Start of Block

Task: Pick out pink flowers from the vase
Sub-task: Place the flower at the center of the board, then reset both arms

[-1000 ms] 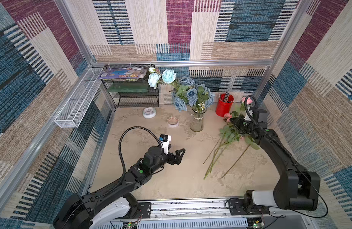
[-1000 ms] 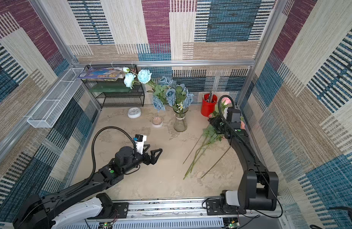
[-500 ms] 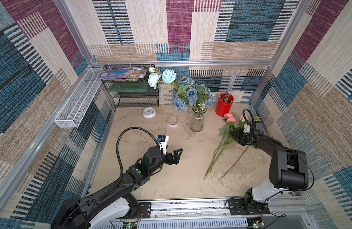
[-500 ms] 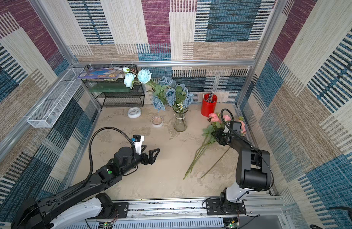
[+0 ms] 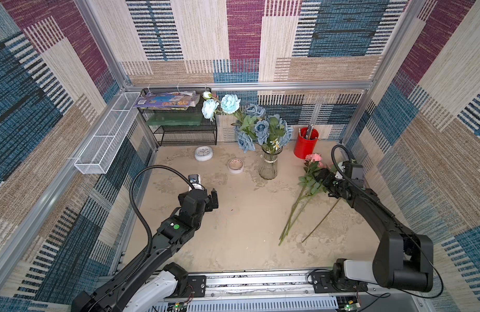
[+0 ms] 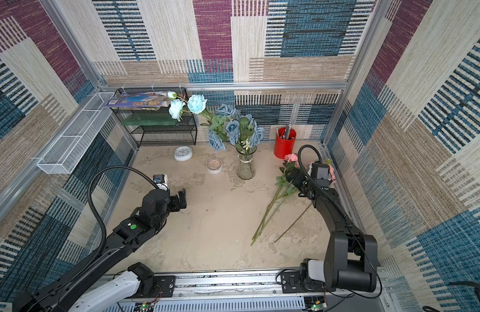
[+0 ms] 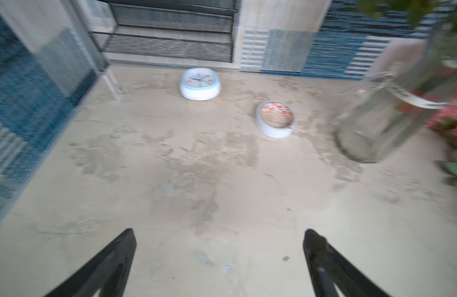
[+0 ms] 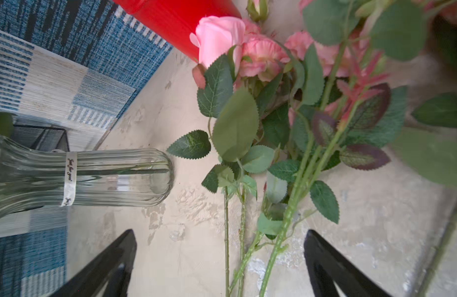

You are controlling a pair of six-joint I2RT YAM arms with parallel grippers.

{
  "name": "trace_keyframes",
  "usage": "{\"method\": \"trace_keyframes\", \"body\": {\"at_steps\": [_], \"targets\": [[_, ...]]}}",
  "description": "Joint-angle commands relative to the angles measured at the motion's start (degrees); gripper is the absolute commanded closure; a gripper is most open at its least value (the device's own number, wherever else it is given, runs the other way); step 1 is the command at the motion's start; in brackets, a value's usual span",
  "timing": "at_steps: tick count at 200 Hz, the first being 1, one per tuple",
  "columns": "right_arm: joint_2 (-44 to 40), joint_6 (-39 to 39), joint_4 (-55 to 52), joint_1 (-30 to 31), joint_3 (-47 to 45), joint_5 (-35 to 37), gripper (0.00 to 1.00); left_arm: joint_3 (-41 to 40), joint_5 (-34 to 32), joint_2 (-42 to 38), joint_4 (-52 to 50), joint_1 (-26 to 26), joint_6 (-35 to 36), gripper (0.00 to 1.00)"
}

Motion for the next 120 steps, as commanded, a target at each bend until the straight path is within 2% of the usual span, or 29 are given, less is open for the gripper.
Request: {"method": "trace_keyframes", "body": {"at_steps": [1, 16, 46, 58, 72, 92, 104, 120], "targets": [[-5.5, -3.8, 6.1, 6.0, -4.0, 24.1, 0.04, -2.3, -5.8, 2.1, 5.9, 5.9, 7.1, 0.01], [-9.4, -9.3, 17.3, 11.1, -10.8, 34.9, 0.04, -3.6, -1.8, 5.4, 9.9, 12.7, 7.7, 0.01], [-13.3, -9.1, 28.6, 12.5, -19.4, 43.8, 0.04, -3.3, 7.9, 17.6, 15.3, 24.6, 5.9, 0.01], [-12.5, -12.4, 34.9, 12.8, -22.4, 47.6, 0.04, -1.9, 12.4, 23.5, 17.8, 27.3, 8.1, 0.01], [-10.4, -15.9, 40.4, 12.7, -23.9, 51.3, 0.04, 1.0, 10.8, 29.5, 17.7, 28.0, 11.5, 0.01], [-6.3, -17.5, 47.5, 10.1, -25.3, 48.4, 0.04, 2.2, 11.4, 33.5, 21.0, 28.9, 11.8, 0.01], [-4.0, -20.2, 55.4, 8.4, -27.7, 43.7, 0.04, 0.0, 13.6, 33.7, 28.2, 29.0, 11.5, 0.01], [-2.3, -22.5, 62.9, 6.3, -30.4, 38.9, 0.04, -2.4, 18.1, 34.5, 36.1, 29.2, 14.8, 0.01]]}}
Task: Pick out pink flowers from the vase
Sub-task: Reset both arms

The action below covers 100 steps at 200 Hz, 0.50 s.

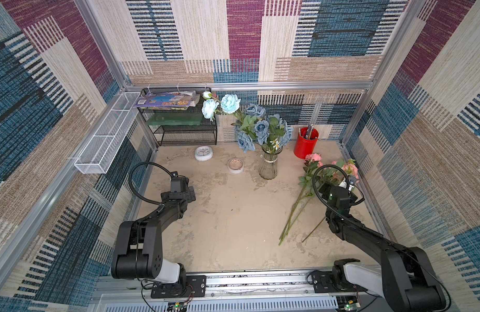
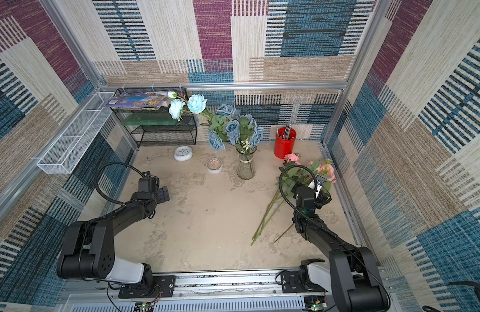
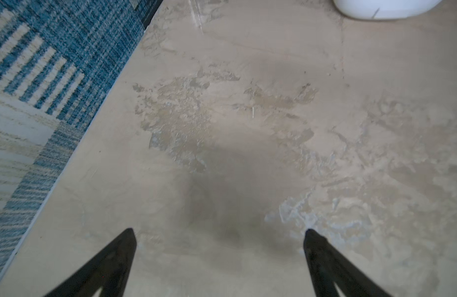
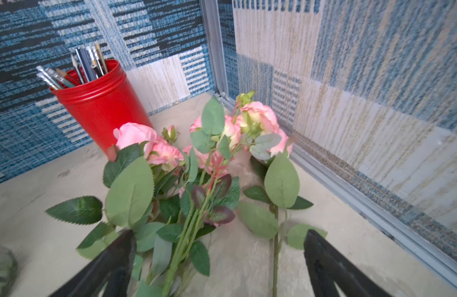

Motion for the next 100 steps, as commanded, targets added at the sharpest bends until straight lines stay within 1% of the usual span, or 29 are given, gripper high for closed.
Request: {"method": "trace_keyframes", "body": {"at_steps": [1, 11, 19, 36, 45, 53, 57, 60, 69, 80, 87, 92, 100], "targets": [[2.2, -5.8, 18.2, -2.4, -2.9, -6.0, 0.04, -2.3, 7.0, 1.3, 13.6, 0.2, 4.5, 0.01], [3.1, -6.0, 21.9, -4.4, -4.5, -9.9, 0.04, -3.5, 8.3, 2.2, 16.8, 0.4, 5.1, 0.01], [3.8, -5.9, 24.7, -5.8, -5.6, -13.2, 0.04, -3.8, 11.2, 1.6, 16.2, 0.9, 5.5, 0.01], [5.0, -5.6, 27.2, -7.9, -6.7, -19.1, 0.04, -6.6, 12.8, 0.9, 20.2, 0.8, 6.2, 0.01], [5.6, -6.6, 29.9, -8.0, -7.8, -21.4, 0.04, -9.1, 13.4, 1.1, 24.1, 0.7, 6.6, 0.01], [6.4, -7.8, 32.1, -7.7, -8.5, -23.3, 0.04, -11.2, 13.2, 2.4, 31.1, 0.5, 7.1, 0.01], [6.8, -8.5, 32.9, -7.5, -8.7, -24.3, 0.04, -11.6, 13.2, 2.7, 32.8, 0.5, 7.1, 0.01], [7.2, -8.9, 33.1, -7.5, -8.7, -24.9, 0.04, -11.4, 13.2, 2.6, 32.4, 0.5, 7.1, 0.01], [8.9, -10.6, 33.7, -7.1, -8.2, -27.8, 0.04, -9.6, 13.4, 1.8, 27.2, 0.5, 6.7, 0.01], [11.5, -13.5, 33.6, -5.8, -6.8, -31.0, 0.04, -10.4, 13.4, 2.2, 29.4, 0.5, 7.0, 0.01], [14.2, -15.7, 33.2, -4.9, -5.4, -33.0, 0.04, -9.8, 13.4, 2.0, 27.9, 0.5, 6.8, 0.01], [16.4, -18.8, 34.1, -4.4, -4.4, -35.6, 0.04, -9.7, 13.3, 2.0, 27.5, 0.5, 6.8, 0.01], [16.6, -16.6, 32.7, -5.8, -3.6, -36.6, 0.04, -10.0, 13.1, 2.0, 28.3, 0.4, 6.9, 0.01]]}}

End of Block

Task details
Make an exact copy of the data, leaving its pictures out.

Reply to the task
Task: Pick out pink flowers from the vase
Sub-task: Place the flower at the center of the board, then reset both arms

[-1000 ms] 
[-1000 ms] 
[-500 ms] 
[-500 ms] 
[+0 ms] 
[+0 ms] 
[+0 ms] 
[+0 ms] 

You are controlling a pair of six-joint I2RT YAM arms with parallel grippers.

{
  "name": "trace_keyframes",
  "usage": "{\"method\": \"trace_keyframes\", \"body\": {\"at_steps\": [_], \"targets\": [[_, ...]]}}",
  "description": "Joint-angle commands relative to the angles measured at the motion's start (degrees); gripper is the absolute commanded closure; a gripper is most open at its least value (the device's own number, wherever else it is given, runs the other way); step 1 is the command at the motion's start; in brackets, a value's usual span",
  "timing": "at_steps: tick count at 200 Hz, the first being 1, one per tuple",
  "columns": "right_arm: joint_2 (-44 to 40), joint_6 (-39 to 39), joint_4 (-55 to 52), joint_1 (-30 to 31), joint_3 (-47 to 45), joint_5 (-35 to 37), gripper (0.00 to 1.00); left_arm: joint_3 (-41 to 40), joint_5 (-34 to 32), joint_2 (-42 to 38), joint_4 (-52 to 50), joint_1 (-26 to 26), joint_6 (-35 to 36), gripper (0.00 to 1.00)"
}

Motion for the next 120 steps, as commanded, a target at each bend until the straight path is within 2% of the usual span, or 29 are given, less is open for the gripper.
Request: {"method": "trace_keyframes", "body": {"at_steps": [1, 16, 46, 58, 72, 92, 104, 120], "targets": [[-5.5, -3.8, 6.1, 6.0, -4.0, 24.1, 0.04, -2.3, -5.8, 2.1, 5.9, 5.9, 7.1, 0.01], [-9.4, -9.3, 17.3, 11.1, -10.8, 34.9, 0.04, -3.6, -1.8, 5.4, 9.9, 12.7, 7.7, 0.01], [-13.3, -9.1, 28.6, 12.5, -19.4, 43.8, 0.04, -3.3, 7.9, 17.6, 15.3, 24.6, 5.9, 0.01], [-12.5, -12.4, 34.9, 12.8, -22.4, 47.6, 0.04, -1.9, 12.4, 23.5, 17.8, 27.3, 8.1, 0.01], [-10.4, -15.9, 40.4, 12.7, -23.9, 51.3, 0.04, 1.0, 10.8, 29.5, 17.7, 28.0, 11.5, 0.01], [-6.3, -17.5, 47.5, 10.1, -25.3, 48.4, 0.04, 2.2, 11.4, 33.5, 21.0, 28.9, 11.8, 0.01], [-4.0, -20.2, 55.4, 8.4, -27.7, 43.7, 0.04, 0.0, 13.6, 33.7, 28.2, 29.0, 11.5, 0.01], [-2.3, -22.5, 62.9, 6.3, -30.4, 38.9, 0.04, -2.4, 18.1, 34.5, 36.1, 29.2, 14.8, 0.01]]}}
Task: Pick out pink flowers from the vase
Sub-task: Reset both arms

The action below covers 100 steps at 200 Hz, 0.50 s.


Motion for the next 100 steps, as commanded, targets added at the sharpest bends until straight lines stay within 1% of the usual span, or 29 are given, gripper high for closed.
Request: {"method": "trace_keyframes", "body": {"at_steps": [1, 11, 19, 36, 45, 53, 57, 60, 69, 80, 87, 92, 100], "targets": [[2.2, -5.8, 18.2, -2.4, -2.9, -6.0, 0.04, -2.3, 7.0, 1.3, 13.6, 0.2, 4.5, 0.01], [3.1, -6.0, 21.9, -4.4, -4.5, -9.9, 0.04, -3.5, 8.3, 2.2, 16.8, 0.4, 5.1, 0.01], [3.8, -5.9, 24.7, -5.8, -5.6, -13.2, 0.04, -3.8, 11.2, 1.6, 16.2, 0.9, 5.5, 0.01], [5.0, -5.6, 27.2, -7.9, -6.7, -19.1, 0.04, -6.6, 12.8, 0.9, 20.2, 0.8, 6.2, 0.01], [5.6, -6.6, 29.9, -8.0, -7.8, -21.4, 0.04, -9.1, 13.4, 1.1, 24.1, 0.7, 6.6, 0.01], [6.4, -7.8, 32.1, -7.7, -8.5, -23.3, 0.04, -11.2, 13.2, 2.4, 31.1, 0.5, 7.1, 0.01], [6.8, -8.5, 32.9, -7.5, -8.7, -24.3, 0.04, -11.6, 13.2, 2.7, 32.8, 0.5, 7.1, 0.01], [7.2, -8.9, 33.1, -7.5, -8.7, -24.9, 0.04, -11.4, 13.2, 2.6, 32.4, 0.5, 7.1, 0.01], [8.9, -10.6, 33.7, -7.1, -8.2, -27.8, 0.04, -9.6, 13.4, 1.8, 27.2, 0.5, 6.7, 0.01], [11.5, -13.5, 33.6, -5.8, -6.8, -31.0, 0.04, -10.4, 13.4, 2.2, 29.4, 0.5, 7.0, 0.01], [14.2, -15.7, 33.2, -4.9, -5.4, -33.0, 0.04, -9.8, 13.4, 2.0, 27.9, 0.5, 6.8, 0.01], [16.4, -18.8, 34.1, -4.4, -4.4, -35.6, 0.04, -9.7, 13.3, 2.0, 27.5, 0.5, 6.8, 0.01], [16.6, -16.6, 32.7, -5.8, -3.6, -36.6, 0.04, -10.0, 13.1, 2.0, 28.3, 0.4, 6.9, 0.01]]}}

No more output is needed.